→ REQUIRED WORK
Your output should be exactly the lines from the one containing "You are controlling" through the last line of the listing, and nothing else. Pictures stay out.

→ MATERIAL SUPPLIED
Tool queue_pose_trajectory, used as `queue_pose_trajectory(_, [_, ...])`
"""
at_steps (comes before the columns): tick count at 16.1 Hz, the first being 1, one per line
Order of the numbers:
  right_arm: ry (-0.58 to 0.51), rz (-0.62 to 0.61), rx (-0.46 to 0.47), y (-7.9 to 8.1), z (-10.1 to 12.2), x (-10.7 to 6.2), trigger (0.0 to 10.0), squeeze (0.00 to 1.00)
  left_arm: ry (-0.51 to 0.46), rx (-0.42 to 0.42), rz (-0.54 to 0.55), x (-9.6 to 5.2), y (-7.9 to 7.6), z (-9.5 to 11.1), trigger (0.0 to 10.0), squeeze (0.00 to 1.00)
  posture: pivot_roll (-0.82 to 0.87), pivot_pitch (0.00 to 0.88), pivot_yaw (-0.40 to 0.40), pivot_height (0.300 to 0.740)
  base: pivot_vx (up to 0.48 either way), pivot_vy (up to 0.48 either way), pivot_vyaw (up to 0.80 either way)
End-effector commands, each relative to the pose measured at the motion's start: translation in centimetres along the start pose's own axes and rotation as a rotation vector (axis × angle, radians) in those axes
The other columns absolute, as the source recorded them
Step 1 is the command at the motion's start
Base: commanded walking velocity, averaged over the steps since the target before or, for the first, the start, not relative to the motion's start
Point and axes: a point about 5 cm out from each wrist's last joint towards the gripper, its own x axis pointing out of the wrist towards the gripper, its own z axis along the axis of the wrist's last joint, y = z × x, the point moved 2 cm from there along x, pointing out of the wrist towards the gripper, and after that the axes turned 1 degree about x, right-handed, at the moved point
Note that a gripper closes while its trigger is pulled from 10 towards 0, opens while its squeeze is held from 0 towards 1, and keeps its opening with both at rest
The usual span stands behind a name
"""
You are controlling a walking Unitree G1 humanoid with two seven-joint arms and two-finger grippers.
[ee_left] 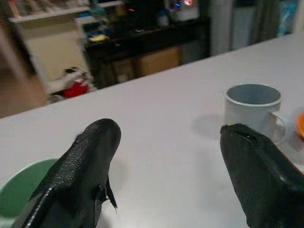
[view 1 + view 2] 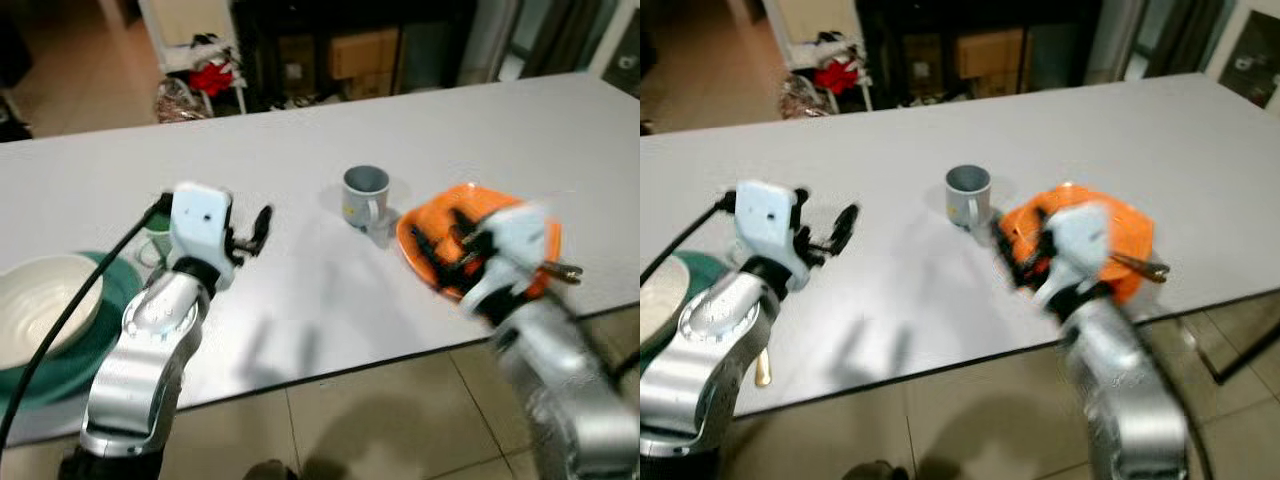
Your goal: Setting the table
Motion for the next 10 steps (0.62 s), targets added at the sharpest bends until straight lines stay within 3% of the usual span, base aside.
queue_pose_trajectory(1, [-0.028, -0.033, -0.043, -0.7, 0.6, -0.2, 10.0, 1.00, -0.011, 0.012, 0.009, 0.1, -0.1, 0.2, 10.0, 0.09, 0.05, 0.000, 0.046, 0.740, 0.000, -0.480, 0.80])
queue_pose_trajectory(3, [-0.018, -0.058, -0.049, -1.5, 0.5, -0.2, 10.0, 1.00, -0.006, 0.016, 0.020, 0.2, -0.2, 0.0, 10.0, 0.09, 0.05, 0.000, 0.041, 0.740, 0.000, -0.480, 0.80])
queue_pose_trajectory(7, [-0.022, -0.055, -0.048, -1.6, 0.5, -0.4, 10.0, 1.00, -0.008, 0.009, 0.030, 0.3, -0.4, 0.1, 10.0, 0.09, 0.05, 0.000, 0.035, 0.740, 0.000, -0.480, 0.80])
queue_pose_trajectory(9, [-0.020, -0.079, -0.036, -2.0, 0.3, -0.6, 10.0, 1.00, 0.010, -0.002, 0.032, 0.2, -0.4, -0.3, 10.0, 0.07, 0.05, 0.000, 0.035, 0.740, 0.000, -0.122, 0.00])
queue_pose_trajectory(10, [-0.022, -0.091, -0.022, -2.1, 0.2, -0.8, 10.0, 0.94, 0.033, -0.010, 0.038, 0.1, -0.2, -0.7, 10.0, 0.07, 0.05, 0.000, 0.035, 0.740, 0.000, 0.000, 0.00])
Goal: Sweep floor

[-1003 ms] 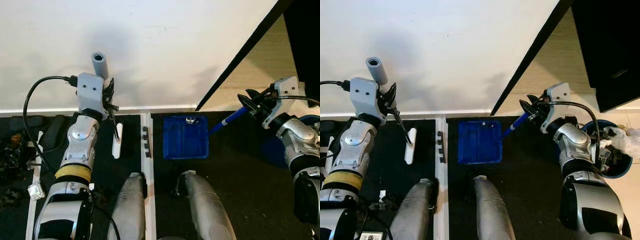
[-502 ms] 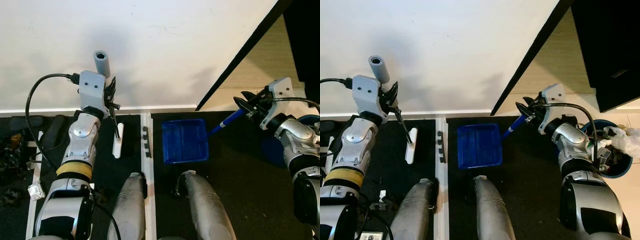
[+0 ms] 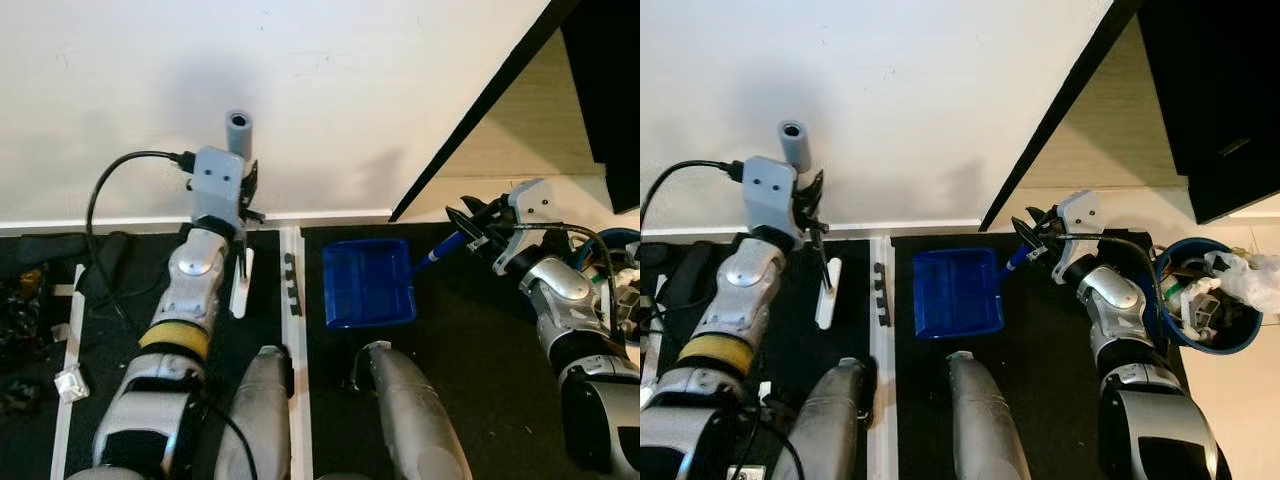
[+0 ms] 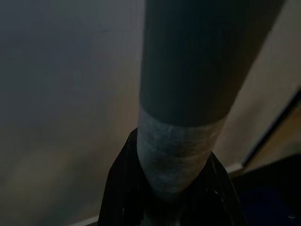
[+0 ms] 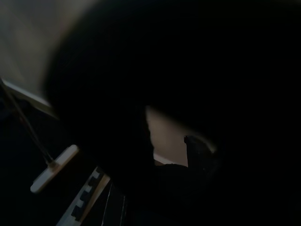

→ EXPECTED OUTPUT
You are controlling a walking Unitree G1 humanoid with two seven-joint arms and two-finger grippers.
[ee_left] 
[view 1 + view 2] 
Your goal: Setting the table
Motion for the next 10 steps (0.62 s), targets added at the sharpest bends until straight lines stay within 3% of the usual span, base aside.
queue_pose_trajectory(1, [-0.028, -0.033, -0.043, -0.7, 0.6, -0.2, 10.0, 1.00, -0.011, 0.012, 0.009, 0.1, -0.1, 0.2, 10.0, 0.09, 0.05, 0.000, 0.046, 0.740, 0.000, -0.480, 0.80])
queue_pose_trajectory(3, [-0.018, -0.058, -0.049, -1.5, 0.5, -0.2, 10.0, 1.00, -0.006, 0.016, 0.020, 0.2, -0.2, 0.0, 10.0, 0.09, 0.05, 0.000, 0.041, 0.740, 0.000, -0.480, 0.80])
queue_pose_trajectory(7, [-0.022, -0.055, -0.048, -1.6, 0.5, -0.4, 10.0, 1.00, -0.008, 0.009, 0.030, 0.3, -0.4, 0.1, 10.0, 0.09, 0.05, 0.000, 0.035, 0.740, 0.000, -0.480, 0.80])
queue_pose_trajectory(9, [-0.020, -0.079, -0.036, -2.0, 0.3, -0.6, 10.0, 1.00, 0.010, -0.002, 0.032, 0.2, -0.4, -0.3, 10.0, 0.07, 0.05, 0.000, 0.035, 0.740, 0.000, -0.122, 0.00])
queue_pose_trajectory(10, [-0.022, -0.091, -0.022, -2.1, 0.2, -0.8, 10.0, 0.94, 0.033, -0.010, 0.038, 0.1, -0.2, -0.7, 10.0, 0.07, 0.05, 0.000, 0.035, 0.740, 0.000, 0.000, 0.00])
Goal: Sweep floor

[-1003 ms] 
[-502 ms] 
[+0 ms] 
[+0 ms] 
[+0 ms] 

The exercise requires no further work.